HOOMAN: This is not driven by reimbursement rates in Netherlands. The Diabeter model intrigued us – the way they drive patient care is innovative. They get a fixed fee from insurance companies to provide care for each patient. It’s in their best interest to provide the best care at the lowest cost – that was what was intriguing to us. Through near real-time, IT-enabled patient care, they engage in outreach to patients and encourage them on a regular basis to upload their data into a portal/IT system.
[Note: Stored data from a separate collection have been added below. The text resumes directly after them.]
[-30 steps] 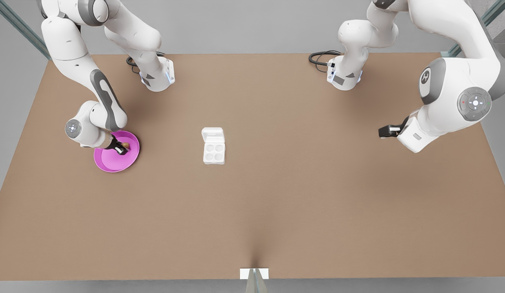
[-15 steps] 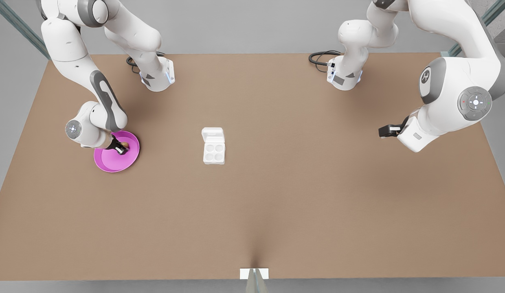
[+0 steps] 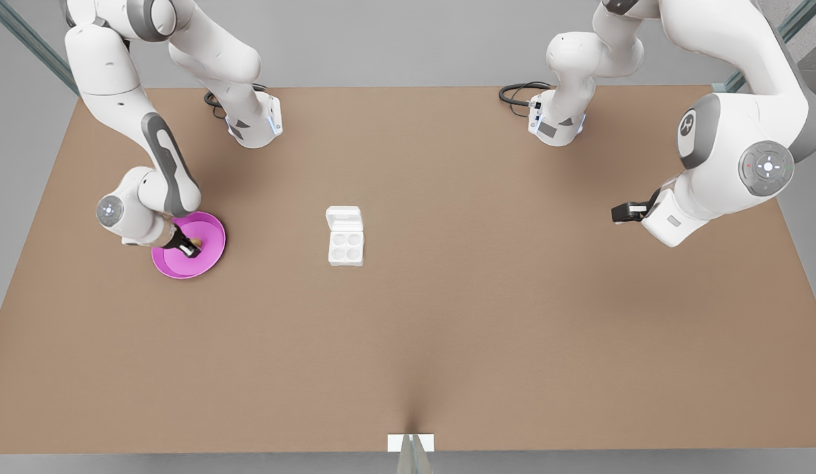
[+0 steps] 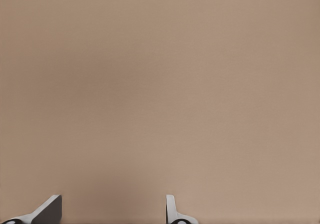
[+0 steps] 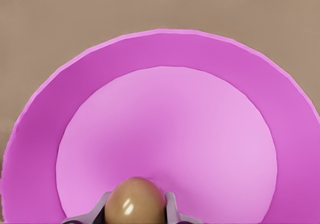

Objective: Pack egg into the box and close the box lid

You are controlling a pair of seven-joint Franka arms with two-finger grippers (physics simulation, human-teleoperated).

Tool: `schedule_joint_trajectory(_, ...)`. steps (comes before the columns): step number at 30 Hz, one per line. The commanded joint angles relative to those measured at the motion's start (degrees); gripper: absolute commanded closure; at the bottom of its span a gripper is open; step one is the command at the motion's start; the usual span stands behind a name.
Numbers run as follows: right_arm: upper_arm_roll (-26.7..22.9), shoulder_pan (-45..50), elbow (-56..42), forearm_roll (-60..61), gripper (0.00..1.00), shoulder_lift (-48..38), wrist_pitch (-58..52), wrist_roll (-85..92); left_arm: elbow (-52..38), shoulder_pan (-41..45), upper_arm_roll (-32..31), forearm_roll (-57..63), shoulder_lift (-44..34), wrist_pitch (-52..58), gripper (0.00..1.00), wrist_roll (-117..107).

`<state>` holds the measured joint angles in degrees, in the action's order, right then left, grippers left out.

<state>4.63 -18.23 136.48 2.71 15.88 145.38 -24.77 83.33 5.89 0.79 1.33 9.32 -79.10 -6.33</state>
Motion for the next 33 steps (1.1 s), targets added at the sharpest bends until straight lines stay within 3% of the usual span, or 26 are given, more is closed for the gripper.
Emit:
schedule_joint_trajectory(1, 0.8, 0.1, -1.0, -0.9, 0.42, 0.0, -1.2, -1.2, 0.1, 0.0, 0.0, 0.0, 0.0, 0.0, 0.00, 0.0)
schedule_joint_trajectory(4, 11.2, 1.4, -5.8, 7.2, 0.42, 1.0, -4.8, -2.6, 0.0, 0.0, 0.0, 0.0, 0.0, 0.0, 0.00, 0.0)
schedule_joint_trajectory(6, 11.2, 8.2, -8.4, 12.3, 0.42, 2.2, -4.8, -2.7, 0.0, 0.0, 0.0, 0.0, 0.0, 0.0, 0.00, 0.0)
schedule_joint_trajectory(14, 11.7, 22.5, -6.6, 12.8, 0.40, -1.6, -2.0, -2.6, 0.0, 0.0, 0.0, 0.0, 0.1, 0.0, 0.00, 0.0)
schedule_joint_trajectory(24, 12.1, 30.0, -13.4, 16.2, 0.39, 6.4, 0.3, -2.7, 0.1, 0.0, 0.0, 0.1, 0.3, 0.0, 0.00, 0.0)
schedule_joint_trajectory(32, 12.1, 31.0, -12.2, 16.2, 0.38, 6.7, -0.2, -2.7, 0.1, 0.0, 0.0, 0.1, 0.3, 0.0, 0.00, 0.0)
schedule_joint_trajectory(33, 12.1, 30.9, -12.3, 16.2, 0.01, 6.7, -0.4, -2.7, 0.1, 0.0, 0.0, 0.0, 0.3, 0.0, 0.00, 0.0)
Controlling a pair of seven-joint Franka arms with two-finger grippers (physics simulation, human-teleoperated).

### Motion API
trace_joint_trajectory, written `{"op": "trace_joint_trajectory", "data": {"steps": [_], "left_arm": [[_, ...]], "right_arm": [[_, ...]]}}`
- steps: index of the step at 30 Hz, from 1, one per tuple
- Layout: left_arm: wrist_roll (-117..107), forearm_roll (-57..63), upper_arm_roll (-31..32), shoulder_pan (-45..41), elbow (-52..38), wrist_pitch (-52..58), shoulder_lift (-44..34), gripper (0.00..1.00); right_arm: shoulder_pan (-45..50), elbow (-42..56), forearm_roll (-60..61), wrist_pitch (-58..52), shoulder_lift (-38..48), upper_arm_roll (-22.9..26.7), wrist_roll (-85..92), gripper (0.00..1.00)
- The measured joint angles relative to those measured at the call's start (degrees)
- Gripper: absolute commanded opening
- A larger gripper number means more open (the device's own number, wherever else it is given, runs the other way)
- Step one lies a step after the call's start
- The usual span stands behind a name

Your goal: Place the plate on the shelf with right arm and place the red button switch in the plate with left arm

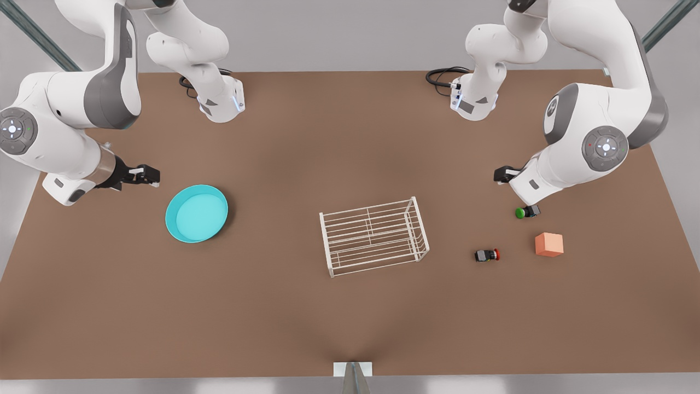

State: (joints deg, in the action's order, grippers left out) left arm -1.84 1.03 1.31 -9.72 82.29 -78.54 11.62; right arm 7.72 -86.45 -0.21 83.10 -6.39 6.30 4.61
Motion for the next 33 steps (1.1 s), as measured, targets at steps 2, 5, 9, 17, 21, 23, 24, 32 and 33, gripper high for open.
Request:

They can triage in a much faster way, and reach out proactively to those patients that need urgent care. This isn’t the model where you go see an endocrinologist every quarter or twice a year, and you’re with them for ten minutes – it’s real-time, personalized, triaged care. That helps avoid hospitalizations, reduce long-term complications, and helps patients with better glucose stability. All of those things are intriguing to us with respect to this particular model.
ADAM: How much is the payer/reimbursement model in the Netherlands driving what Diabeter is doing? Does that worry you as you seek to expand this model to different healthcare systems?
HOOMAN: The reason this model exists is because of the two owners, Henk Veeze and Henk-Jan Aanstoot – they are the pioneers of this. They approached insurance companies with an alternative payment model to provide better care at a lower overall cost for the system. Payers in the US and Ministries of Health worldwide are looking for alternatives. So it’s not “either/or” but “and.” In some cases, some geographies have alternative methods. But we do believe this is something that will be able to scale. We have receptive parties. In healthcare systems, there is movement around the world to improve outcomes and reduce costs.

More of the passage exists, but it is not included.